# Lab: Bring your own script with Amazon SageMaker

## Sklearn script mode training and serving
Script mode is a training script format for a number of supported frameworks that lets you execute the training script in SageMaker with minimal modification. The [SageMaker Python SDK](https://github.com/aws/sagemaker-python-sdk) handles transferring your script to a SageMaker training instance. On the training instance, SageMaker's native SKlearn support sets up training-related environment variables and executes your training script. In this tutorial, we use the SageMaker Python SDK to launch a training job and deploy the trained model.

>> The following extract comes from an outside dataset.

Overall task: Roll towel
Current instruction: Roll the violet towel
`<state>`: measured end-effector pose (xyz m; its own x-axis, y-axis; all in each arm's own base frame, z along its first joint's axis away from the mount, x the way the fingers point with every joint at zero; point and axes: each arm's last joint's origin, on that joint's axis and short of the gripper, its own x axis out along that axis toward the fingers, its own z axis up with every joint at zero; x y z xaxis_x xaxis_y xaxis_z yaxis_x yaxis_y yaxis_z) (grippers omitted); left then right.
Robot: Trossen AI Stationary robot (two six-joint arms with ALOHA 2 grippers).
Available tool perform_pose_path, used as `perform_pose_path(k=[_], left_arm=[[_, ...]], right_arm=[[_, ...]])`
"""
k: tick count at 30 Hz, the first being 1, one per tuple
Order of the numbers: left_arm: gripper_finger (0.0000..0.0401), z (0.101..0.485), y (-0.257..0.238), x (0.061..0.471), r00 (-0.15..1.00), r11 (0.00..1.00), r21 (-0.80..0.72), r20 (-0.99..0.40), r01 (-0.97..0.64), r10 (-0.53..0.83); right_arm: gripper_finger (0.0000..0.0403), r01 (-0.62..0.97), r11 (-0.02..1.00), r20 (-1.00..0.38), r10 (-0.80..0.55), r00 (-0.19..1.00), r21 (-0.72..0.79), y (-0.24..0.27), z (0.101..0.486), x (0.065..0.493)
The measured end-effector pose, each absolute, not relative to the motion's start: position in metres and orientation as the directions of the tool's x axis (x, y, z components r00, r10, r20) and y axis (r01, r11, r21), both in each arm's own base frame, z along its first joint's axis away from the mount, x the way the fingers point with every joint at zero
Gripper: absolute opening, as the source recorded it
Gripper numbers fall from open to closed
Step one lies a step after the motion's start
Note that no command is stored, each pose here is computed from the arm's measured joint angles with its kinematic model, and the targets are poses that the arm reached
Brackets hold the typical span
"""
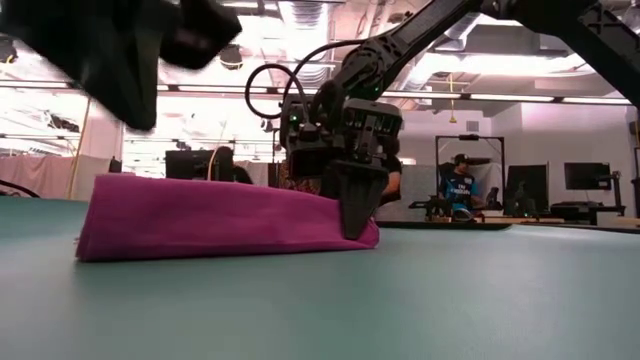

Script mode supports training with a Python script, a Python module, or a shell script. In this example, we use a Python script to train a classification model on the [Iris dataset](https://archive.ics.uci.edu/ml/datasets/iris). In this example, we will show how easily you can train a SageMaker using scikit-learn and with SageMaker Python SDK. In addition, this notebook demonstrates how to perform real time inference with the [SageMaker SKlearn container](https://docs.aws.amazon.com/sagemaker/latest/dg/pre-built-docker-containers-scikit-learn-spark.html). 

## Set up the environment
Let's start by setting up the environment:

In [2]:
from sagemaker.sklearn.estimator import SKLearn
from sagemaker import get_execution_role
import os
import tarfile
import pandas as pd

In [3]:
import sagemaker

sagemaker_session = sagemaker.Session()

bucket = sagemaker_session.default_bucket()
print(bucket)
#prefix = 'sagemaker/DEMO-BYO'

role = sagemaker.get_execution_role()

sagemaker-ap-southeast-2-571660658801


## Training data
we download the Iris data from UCI Machine Learning repository directly from the web.

In [4]:
!wget https://archive.ics.uci.edu/ml/machine-learning-databases/iris/iris.data

--2022-06-01 23:48:32--  https://archive.ics.uci.edu/ml/machine-learning-databases/iris/iris.data
Resolving archive.ics.uci.edu (archive.ics.uci.edu)... 128.195.10.252
Connecting to archive.ics.uci.edu (archive.ics.uci.edu)|128.195.10.252|:443... connected.
HTTP request sent, awaiting response... 200 OK
Length: 4551 (4.4K) [application/x-httpd-php]
Saving to: ‘iris.data.1’


2022-06-01 23:48:33 (121 MB/s) - ‘iris.data.1’ saved [4551/4551]



## Train and test split
We split the data into train and test set

In [5]:
data = pd.read_csv('iris.data', 
                   names=['sepal length', 'sepal width', 
                          'petal length', 'petal width', 
                          'label'])

data.to_csv('data.csv')


Load our data to our S3 ready for training using our script.

In [6]:
import boto3

s3_session = boto3.Session().resource('s3')
s3_session.Bucket(bucket).Object('data/data.csv').upload_file('data.csv')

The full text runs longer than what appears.